When he uses his official powers in any way, under the majority’s reasoning, he now will be insulated from criminal prosecution. Orders the Navy’s Seal Team 6 to assassinate a political rival? Immune. Organizes a military coup to hold onto power? Immune. Takes a bribe in ex- change for a pardon? Immune. Immune, immune, immune.

Which also explains why the efforts of the TFF and his corrupt enablers at the Defense Department is likewise missing.  Although this led to a remarkable order issue on January 4 preventing the deployment of the DC National Guard to protect the Congress, none of can be charged in an indictment because according to the bent Republican Justices, the President commits no crime when he orders the military to stage or support a coup. 

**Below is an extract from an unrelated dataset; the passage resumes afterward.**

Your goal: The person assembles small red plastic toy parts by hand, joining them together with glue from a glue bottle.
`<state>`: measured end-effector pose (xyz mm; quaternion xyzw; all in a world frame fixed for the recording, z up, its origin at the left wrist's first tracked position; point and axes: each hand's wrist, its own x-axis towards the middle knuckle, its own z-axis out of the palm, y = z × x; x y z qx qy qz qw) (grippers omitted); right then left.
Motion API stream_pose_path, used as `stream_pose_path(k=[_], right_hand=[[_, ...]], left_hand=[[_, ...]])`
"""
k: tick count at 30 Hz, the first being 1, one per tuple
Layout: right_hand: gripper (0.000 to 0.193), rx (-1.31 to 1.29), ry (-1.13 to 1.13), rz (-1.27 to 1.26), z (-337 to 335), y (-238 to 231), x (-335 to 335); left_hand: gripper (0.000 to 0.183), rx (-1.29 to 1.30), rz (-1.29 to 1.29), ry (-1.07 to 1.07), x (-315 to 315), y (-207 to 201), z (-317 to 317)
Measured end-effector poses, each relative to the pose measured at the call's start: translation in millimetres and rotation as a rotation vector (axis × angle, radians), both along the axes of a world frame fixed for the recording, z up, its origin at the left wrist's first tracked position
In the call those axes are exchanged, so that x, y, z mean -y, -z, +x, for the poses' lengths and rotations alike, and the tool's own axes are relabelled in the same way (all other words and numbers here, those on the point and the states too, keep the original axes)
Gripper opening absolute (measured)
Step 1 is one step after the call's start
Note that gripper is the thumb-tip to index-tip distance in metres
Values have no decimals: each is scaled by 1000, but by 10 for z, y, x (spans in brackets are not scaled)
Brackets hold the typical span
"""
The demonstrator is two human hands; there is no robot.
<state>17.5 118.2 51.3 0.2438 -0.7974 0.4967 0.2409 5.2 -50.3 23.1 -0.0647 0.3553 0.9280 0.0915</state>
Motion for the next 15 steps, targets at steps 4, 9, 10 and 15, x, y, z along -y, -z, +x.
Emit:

By the way, here's the infamous Defense Department memo.


 

So Jack Smith has heroically presented the criminal case against the TFF as best he could. Keep in mind however that even if Judge Chutkan finds that the conduct alleged is not in fact immune, her ruling will be reviewed by the Republican Party's judicial arm, the Supreme Court.  Since it is no longer possible to predict the outcome of Supreme Court cases based on their legal merits, what will happen is anyone's guess, or to be more precise, whatever Leonard Leo and Harlan Crow decide they want.

The point is that Jack Smith can't save us and can't save the Republic.  If the TFF wins the election, Smith is out, and possibly facing prosecution himself.  If the TFF loses, but Democrats fail to hold the Senate and take the House, the effective control over the nation will be exercised not by the duly elected political branches but by an unelected Republican oligarchy doing business as the Supreme Court.

It's just another reminder of the stakes we face in this election, or at least in the seven states that will decide it.

But of course to our media, it's just another exciting horse-race.  Better enjoy your mint julep while you can.